Borrowing costs

Trillion-dollar government debt will double as borrowing costs rise, warns former Treasury economist

The federal government’s massive debt due to pandemic emergency spending could double over the next few decades as borrowing costs rise and spending costs soar.

Former Treasury economist Stephen Anthony predicts net debt could soar from the current $750 billion to $1.7 trillion by 2032-33 as future budgets are weighed down by defense spending commitments, the National Disability Insurance Scheme (NDIS), aged care and unfunded public sector pensions. Passives.

Now chief economist at Macroeconomics Advisory, Mr Anthony said pre-election “cash splash” spending in next week’s federal budget risks shifting to fiscal austerity in years to come without restraint or reform.

“All of this spending combined requires significant structural reform.
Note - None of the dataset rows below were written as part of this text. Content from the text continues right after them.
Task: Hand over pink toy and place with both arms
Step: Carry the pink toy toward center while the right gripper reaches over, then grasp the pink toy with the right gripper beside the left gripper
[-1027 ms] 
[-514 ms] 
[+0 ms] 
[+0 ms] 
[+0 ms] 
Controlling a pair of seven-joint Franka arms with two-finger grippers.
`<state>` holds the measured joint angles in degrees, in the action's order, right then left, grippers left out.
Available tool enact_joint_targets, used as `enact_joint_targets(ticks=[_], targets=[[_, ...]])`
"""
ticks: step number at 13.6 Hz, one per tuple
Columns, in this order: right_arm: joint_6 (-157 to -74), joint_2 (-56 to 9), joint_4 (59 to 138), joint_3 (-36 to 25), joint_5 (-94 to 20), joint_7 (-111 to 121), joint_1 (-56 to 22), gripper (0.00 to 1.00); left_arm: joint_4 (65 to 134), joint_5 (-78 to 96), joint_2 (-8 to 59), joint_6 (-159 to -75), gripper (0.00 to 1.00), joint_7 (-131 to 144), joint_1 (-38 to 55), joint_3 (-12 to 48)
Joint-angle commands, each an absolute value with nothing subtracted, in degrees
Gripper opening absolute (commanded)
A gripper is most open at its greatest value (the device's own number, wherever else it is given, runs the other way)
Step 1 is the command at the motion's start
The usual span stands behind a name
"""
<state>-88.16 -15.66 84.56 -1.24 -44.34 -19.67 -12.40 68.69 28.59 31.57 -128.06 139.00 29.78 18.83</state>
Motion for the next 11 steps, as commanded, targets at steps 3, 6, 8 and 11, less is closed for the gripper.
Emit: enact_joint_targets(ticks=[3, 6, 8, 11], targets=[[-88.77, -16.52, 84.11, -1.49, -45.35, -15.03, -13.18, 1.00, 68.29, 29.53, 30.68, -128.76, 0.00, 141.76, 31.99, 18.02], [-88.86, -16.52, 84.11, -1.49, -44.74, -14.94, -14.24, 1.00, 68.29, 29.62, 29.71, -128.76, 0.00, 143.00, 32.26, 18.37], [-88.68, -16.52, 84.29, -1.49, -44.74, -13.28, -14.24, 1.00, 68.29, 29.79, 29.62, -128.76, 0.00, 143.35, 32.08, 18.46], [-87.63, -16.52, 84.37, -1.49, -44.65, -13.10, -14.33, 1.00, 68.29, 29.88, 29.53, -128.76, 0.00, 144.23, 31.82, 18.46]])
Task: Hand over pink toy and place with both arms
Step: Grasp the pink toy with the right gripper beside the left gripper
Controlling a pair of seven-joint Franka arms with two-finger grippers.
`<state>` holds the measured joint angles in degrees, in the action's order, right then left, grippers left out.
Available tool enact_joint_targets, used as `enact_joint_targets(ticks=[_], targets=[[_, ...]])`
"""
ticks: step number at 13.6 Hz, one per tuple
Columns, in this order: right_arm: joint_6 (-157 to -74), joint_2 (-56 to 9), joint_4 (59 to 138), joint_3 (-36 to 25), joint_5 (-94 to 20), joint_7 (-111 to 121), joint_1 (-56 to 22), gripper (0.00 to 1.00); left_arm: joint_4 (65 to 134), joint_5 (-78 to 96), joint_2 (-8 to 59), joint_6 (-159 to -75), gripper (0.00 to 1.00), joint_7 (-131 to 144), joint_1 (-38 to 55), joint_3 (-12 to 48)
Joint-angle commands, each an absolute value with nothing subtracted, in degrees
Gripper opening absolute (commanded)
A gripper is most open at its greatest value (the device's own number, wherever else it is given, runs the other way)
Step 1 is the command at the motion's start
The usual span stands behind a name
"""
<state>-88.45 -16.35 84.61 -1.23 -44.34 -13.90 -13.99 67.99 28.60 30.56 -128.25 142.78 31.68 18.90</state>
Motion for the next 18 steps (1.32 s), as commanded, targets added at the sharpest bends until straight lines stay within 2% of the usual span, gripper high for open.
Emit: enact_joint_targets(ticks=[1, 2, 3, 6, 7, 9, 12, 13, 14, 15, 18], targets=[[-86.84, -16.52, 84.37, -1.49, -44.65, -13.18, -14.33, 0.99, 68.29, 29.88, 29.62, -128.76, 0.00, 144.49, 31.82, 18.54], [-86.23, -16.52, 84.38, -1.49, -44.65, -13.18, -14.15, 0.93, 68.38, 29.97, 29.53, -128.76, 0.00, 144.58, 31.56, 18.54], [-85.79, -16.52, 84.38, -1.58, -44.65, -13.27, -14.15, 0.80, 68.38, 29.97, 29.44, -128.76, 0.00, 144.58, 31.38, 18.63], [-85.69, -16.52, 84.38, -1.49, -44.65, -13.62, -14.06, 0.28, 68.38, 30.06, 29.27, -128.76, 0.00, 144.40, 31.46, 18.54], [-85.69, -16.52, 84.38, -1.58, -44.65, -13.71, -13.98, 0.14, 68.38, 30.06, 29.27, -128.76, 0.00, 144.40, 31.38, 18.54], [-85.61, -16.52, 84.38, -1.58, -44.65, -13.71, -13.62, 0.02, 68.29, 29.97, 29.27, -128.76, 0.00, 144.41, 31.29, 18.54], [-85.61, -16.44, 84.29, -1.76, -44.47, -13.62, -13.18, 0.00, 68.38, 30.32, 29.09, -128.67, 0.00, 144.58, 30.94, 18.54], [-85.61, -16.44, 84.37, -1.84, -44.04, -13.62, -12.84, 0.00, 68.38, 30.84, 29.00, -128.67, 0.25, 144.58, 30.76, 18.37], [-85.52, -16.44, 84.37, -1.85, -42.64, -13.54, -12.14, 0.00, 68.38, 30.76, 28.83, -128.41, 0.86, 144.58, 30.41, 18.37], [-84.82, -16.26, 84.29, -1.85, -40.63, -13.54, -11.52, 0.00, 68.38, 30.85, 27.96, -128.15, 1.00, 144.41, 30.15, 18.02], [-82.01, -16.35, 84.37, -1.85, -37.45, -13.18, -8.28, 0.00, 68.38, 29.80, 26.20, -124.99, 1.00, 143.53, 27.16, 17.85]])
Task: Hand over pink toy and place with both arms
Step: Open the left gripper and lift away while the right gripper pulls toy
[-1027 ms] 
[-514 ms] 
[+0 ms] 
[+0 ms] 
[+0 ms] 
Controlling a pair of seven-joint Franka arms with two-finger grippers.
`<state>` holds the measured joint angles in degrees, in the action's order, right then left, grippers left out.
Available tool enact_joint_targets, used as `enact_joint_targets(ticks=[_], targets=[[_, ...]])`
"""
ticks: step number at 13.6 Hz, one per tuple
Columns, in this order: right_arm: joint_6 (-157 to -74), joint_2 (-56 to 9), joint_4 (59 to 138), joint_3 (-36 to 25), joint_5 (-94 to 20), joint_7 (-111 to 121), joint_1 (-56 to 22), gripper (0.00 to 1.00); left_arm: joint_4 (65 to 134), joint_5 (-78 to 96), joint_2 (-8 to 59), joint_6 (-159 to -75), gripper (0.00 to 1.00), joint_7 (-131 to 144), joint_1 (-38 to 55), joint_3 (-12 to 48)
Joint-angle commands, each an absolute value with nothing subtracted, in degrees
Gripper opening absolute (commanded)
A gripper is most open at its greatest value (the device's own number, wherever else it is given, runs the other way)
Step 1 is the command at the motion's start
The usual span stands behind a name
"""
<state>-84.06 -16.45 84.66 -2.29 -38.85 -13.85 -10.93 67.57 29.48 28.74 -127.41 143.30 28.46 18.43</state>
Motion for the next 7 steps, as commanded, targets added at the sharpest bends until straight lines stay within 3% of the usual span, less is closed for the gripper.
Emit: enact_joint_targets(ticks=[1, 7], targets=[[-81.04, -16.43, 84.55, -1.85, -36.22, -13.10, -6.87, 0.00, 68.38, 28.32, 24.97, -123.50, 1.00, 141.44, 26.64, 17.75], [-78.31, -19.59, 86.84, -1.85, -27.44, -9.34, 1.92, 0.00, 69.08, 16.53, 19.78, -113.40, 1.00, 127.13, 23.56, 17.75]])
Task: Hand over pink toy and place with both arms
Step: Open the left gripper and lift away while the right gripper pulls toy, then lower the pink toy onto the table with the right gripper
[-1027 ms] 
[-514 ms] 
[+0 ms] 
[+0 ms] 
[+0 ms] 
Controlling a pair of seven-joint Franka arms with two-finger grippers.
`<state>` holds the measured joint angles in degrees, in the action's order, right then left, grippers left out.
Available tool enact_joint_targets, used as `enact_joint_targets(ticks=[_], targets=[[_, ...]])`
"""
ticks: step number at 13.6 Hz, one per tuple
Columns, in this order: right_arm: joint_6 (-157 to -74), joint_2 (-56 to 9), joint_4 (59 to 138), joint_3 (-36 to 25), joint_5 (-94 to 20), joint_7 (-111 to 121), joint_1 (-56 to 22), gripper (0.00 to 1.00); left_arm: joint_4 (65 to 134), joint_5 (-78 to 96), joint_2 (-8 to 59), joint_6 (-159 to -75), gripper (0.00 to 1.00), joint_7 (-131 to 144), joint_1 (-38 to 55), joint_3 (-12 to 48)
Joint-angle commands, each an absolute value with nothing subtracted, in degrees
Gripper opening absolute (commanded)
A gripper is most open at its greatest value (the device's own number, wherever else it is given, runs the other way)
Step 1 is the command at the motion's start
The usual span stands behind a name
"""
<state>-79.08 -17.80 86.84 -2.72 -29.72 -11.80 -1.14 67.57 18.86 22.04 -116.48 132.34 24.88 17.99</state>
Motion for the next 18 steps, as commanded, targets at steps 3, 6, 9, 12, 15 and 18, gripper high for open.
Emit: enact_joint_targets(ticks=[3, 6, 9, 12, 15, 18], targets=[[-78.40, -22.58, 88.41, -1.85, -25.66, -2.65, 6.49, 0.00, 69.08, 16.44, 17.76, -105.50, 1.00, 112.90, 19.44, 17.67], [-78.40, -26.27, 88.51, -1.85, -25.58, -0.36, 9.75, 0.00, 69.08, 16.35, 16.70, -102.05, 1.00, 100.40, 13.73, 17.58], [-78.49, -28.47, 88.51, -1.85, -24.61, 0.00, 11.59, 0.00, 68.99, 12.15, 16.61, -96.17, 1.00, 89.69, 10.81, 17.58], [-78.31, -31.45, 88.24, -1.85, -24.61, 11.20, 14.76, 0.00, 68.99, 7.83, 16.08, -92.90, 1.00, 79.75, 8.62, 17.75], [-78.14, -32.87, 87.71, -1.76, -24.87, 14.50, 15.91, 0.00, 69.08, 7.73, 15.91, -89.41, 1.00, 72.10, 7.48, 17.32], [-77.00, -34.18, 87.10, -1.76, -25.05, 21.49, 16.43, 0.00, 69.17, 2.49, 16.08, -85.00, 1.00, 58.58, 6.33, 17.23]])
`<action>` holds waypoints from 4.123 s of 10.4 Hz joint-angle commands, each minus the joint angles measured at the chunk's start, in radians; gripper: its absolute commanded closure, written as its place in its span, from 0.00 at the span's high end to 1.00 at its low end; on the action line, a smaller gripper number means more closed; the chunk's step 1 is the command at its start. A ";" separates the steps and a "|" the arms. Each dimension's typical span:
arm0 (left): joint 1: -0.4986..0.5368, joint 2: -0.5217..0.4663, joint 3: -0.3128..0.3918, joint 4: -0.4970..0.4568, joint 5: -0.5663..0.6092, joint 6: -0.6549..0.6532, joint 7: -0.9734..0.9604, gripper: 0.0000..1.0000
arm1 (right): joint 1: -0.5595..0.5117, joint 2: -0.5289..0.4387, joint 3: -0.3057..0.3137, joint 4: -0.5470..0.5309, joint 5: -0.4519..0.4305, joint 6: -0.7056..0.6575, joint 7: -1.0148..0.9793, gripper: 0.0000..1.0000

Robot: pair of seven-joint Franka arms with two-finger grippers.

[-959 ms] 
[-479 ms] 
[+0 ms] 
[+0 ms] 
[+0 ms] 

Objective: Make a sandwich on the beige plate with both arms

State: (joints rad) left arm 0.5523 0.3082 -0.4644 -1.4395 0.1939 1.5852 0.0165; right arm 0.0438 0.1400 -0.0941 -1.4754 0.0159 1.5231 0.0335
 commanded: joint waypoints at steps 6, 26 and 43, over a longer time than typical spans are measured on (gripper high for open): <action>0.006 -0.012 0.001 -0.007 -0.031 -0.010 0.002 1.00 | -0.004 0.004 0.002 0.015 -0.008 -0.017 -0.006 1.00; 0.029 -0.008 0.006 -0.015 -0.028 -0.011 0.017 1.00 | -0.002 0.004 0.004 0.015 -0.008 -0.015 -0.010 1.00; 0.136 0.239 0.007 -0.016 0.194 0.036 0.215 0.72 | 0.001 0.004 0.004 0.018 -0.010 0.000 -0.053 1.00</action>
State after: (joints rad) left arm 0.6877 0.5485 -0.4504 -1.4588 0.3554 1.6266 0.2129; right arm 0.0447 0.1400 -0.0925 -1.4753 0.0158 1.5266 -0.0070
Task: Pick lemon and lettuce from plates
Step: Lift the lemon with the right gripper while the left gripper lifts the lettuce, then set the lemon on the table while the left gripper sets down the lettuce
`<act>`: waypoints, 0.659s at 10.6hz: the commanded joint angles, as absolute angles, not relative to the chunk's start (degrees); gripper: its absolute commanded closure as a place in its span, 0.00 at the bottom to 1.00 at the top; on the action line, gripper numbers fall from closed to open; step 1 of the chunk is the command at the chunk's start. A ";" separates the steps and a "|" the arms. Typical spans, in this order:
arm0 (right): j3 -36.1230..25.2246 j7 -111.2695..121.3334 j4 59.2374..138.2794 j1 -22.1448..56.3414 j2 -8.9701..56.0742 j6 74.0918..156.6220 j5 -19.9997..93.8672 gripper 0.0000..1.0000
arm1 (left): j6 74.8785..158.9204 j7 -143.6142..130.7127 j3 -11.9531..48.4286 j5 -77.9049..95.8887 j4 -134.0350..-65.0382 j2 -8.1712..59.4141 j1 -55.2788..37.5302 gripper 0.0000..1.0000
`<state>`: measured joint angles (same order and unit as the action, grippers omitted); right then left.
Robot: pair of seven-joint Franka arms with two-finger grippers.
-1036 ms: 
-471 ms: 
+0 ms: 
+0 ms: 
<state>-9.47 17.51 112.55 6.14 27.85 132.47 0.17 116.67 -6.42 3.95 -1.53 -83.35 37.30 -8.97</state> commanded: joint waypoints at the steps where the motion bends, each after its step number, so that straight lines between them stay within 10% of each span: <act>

None of this is really factored into the budget we’re looking at.”

“So we have a set of very serious problems that the government elected in May will have to deal with.”

Significant reform needed to dodge sharp spending cuts

With less than a week to go before the federal budget, Treasurer Josh Frydenberg maintains that the debt, now expected to peak at less than $1 trillion, is manageable.

But Mr Anthony warned that soaring inflation around the world, particularly in the United States, will eventually push up global interest rates and put pressure on the Commonwealth’s currently near-zero borrowing costs. .

Stephen Anthony is a former Treasury official. (Provided)

“Therefore, we should see the weighted average cost of borrowing for the Commonwealth of Australia over the next five or six years increase by at least that, and this big structural deficit that underpins our budget will further exacerbate tensions. that we face.”

Mr Anthony said whoever wins the May election, significant reform will be needed to avoid sharp spending cuts to curb a potential debt crisis.

“Plausible” price hike

Global bond yields have risen this year as inflation has become more entrenched rather than transitory.

Major central banks, including the US Federal Reserve, have begun tightening cycles, with Chairman Jerome Powell signaling up to six rate hikes this year to keep inflation under control.

Reserve Bank of Australia Governor Philip Lowe maintains a rate hike this year is ‘plausible’ while pledging to be patient until the official unemployment rate falls below 4 % and so far the elusive wage growth is materializing.

The federal government’s debt bill was fueled by $314 billion in pandemic emergency spending, such as JobKeeper, as the national economy was forcibly shut down during the pandemic.